新型コロナウイルス感染拡大により、沖縄県内の小中高校生が沖縄戦体験者らの話を直接聞く機会が激減している。県教育委員会の調査によると、沖縄戦体験者を含む外部講師らによる平和集会の実施は小中で、感染拡大前の2019年度が複数回答で計305件だったが、感染拡大後の20年度は129件となり、前年度から約6割(176件)減っていた。県立学校の実施校数は19年度61校から20年度12校の約8割(49校)減だった。
感染防止のために人的交流を控えることや、話者の沖縄戦体験者が新型コロナ感染で重症化しやすい高齢者であることも要因とみられる。多くの学校で平和教育が実施される5~6月は、21年度も感染防止のための休校措置で影響を受けている。
沖縄戦体験者らを含む「外部講師による集会」については、複数回答で小学校が19年度208件から20年度79件の129件減、中学校は19年度97件から20年度50件の47件減となった。

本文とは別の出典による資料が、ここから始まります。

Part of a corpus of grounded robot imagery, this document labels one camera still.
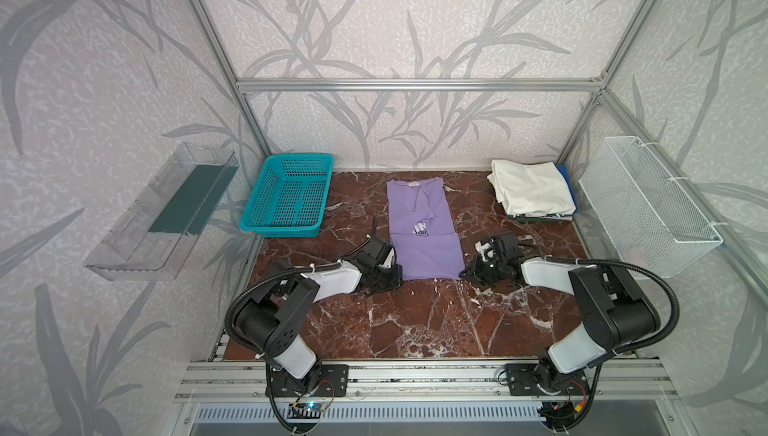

慰霊塔や戦跡を巡る学習の実施を尋ねると、複数回答で小学校が19年度235件から20年度164件と71件減少した。中学校では19年度101件から20年度53件の48件減、県立学校の実施校数は19年度34校から20年度10校の24校減だった。
平和学習の取り組み総数(複数回答)も感染拡大前後で大きく減少した。小学校は19年度1321件から20年度1166件で155件減った。中学校は19年度551件から20年度497件で54件減った。
一方、この取り組み例のうち、人的交流のない「映画やDVDなどの視聴」が小学校で19年度144件から20年度176件と32件増えた。中学校でも19年度61件から20年度66件で5件増えた。
「新聞記事の活用」も、小学校で19年度162件から20年度174件で12件増、中学校で19年度93件から20年度109件で16件増えた。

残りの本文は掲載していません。